Engellilerden yararlanmak
Sağırlar okulunda görevli rahip Lawrence C.Murphy taciz edeceği çocuğu seçerken ebeveynine dikkat ederdi; sağır-dilsiz alfabesini iyi bilmeyenlerin zaten çocuklarıyla etkili bir iletişim kuramadıkları için durumu zor fark edeceklerini biliyordu. Kaldı ki o yıllarda din adamlarına toz kondurulamadığından taciz suçlamaları hemen bertaraf edilmekteydi; İsa'nın temsilcisi olarak görülen rahiplerin böylesine korkunç bir günahı işleyebileceği düşünülemezdi. Fakat sistematik olarak pedofiliye maruz kalan bazı çocuklar uzun yıllar sürecek mücadelelerine başladıklarında Papa'ya kadar ulaşmak zorunda kalacaklarını tahmin etmiyorlardı.

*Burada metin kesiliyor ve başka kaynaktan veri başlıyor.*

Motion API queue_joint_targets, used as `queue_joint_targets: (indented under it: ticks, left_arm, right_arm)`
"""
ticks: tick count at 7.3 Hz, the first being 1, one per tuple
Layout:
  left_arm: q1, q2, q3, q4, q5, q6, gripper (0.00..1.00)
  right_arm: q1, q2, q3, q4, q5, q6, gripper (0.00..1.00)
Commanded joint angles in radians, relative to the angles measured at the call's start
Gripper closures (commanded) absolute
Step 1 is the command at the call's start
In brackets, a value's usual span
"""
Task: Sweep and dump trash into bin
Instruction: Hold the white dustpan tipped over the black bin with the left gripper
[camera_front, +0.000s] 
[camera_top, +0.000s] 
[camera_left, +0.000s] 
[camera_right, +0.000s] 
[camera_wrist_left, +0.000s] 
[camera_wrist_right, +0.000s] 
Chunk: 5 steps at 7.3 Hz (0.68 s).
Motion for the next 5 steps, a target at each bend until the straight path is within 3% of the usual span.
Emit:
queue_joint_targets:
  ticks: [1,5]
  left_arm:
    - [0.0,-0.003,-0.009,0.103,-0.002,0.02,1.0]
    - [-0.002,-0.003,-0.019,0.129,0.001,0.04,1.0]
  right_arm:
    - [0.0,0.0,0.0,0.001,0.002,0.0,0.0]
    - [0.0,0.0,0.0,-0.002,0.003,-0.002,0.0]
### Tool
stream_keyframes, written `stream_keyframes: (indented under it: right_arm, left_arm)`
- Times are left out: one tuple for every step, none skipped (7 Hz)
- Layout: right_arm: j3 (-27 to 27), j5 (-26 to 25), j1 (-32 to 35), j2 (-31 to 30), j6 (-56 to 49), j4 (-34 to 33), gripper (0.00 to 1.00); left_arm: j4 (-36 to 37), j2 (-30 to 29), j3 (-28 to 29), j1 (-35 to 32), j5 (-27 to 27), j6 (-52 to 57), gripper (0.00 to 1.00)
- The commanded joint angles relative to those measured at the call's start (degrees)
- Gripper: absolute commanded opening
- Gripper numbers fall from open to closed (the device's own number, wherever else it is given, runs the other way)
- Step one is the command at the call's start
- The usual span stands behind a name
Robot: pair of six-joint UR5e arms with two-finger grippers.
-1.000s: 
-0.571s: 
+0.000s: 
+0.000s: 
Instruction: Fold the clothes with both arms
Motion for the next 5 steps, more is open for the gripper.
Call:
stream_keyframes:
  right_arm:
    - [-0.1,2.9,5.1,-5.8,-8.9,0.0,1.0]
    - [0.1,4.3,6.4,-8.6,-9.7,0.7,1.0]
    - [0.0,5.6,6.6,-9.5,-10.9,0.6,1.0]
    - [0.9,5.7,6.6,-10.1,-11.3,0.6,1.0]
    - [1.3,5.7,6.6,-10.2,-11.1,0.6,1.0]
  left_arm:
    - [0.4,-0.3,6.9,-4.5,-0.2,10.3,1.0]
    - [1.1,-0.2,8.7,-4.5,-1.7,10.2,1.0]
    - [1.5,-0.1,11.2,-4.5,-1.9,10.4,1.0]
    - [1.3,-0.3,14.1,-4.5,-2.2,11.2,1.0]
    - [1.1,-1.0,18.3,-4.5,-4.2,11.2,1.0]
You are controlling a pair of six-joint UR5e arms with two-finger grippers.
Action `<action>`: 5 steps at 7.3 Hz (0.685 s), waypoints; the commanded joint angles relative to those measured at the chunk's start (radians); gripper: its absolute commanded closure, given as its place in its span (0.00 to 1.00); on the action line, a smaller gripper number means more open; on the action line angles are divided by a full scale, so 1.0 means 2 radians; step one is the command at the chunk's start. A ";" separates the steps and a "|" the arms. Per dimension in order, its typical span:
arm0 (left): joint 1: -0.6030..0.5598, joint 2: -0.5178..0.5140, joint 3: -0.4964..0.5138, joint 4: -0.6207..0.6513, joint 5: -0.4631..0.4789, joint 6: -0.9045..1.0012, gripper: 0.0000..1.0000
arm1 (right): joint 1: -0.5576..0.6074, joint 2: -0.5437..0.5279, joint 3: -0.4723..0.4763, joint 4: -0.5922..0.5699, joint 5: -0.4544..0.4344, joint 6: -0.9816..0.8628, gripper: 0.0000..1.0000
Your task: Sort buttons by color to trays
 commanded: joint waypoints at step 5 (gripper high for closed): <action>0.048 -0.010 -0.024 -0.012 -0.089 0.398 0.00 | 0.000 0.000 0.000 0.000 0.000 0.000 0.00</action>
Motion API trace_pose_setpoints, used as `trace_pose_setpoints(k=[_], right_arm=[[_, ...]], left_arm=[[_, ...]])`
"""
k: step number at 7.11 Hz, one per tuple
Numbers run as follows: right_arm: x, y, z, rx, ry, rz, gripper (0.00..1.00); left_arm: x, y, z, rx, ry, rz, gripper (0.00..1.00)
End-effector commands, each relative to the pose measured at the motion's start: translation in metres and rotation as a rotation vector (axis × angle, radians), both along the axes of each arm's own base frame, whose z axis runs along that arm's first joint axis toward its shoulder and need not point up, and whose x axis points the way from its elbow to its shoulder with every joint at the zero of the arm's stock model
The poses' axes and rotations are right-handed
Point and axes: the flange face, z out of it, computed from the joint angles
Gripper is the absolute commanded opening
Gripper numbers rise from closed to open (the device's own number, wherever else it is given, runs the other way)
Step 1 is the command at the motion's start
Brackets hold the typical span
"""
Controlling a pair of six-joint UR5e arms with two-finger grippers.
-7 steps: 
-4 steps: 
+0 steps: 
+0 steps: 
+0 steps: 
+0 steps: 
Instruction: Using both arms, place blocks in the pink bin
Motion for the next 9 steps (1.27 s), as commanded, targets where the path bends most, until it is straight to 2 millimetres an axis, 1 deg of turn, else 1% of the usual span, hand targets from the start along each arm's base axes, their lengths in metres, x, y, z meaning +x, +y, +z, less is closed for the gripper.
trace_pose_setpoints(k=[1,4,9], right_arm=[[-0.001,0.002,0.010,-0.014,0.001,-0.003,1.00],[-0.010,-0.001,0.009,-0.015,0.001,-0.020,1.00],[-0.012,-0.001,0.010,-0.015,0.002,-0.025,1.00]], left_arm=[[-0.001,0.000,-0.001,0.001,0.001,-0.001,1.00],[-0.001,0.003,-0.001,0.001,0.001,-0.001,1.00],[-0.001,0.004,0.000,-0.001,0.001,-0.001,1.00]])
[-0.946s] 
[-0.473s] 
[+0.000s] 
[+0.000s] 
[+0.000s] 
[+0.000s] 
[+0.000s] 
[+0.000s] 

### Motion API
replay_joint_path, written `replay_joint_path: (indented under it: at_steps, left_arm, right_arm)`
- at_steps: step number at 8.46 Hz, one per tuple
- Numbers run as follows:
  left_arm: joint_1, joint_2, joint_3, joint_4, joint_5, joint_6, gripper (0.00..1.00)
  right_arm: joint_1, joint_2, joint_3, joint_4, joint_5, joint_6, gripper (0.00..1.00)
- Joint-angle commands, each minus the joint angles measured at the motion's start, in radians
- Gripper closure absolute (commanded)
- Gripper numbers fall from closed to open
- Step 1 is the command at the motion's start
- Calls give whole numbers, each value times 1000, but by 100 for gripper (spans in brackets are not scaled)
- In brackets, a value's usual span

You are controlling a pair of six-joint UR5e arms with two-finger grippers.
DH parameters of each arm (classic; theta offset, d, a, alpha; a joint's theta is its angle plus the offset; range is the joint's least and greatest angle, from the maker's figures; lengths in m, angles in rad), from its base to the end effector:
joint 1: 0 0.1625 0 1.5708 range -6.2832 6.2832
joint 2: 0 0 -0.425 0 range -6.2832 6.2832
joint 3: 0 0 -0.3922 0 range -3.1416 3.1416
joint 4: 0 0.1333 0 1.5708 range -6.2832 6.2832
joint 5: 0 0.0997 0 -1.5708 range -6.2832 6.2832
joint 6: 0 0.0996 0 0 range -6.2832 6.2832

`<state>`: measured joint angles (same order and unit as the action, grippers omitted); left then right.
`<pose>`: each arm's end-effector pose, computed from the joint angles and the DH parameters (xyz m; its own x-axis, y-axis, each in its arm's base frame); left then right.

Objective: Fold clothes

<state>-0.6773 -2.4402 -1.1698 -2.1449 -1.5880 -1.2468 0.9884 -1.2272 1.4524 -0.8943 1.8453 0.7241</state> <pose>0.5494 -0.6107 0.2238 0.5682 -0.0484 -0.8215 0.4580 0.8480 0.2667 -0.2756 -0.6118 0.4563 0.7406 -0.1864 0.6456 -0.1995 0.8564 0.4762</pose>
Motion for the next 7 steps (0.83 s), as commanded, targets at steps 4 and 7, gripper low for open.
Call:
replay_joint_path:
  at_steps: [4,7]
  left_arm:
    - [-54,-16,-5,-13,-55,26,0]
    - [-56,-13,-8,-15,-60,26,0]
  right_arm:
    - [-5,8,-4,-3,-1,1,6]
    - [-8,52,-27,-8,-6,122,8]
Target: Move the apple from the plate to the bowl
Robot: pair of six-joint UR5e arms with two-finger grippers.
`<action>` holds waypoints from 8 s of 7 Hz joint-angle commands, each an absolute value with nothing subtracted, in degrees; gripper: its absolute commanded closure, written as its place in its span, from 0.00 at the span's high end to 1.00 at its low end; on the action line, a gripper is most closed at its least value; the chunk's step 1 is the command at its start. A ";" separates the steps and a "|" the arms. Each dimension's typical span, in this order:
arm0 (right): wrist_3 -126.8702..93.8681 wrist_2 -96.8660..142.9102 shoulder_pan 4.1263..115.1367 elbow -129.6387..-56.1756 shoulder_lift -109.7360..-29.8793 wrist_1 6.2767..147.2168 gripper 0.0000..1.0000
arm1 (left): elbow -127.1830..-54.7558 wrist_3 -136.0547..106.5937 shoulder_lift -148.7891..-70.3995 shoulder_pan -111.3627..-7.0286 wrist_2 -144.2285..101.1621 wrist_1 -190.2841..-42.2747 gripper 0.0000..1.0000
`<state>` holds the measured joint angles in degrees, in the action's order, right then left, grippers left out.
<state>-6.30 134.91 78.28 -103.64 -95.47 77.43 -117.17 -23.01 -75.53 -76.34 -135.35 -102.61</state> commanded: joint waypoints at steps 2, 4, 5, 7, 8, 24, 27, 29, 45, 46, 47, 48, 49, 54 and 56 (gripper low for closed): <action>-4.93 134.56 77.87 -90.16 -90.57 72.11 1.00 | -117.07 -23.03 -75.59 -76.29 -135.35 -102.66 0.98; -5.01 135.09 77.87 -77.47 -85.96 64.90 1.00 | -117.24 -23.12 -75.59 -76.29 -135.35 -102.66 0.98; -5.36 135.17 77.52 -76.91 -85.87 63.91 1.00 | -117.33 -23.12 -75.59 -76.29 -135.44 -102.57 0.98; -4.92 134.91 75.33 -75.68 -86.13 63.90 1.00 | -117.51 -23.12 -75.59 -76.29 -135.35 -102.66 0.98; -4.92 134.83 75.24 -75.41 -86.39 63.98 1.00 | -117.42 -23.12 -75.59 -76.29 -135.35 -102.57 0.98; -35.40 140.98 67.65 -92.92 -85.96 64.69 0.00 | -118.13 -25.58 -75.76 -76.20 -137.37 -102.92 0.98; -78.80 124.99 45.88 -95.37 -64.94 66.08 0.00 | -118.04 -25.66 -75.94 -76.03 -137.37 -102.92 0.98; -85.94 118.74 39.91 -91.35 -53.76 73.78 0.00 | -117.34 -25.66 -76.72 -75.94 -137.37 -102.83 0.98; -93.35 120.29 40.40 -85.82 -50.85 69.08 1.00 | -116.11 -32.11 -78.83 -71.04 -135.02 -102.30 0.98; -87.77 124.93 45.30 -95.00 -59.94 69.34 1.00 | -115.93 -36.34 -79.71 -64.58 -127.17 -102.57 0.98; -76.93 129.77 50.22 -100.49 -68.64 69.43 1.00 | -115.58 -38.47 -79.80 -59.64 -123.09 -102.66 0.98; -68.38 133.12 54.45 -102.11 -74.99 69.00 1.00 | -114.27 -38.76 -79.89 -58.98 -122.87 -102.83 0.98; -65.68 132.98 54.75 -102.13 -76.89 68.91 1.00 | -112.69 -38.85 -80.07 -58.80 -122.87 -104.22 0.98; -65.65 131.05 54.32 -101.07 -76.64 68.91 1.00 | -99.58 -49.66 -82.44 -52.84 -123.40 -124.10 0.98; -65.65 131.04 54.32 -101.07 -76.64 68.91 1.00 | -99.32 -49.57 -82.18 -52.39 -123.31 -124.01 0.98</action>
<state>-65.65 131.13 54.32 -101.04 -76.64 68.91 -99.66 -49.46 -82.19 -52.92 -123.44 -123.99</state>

Ne de olsa Vatikan gizlilik politikasıyla kilisenin dahilindeki suçları kendi içinde çözmekten yanaydı ve çocuk tacizi yüzyıllardır süregelmesine rağmen üstü örtülmekteydi. Geçenlerde istifa eden Papa XVI. Benedict'in yıllarca başında durduğu Vatikan'daki İnanç Öğretisi Kutsal Kurulu dünyada meydana gelmekte olan bu ve buna benzer durumları takipten sorumluydu. Eski Engizisyon olarak tanınan bu kurul ABD'den sonra Avrupa'nın çeşitli ülkelerinde ve özellikle İrlanda'da patlayan skandallara engel olamadı ve Katolik dünyası sarsıldı; Alman Papa Ratzinger'in istifasında tüm bunların etkisi yok muydu?
Madonna Ağlıyor
ABD'nin en yetkin belgeselcilerinden olan Alex Gibney devletinin Afganistan, Irak ve Guantanamo'da uyguladığı işkencelerden ülkenin ekonomik batağına kadar çeşitli konuları muhalif tavrıyla işleyip başarısını ödüllerle perçinlemiş durumda.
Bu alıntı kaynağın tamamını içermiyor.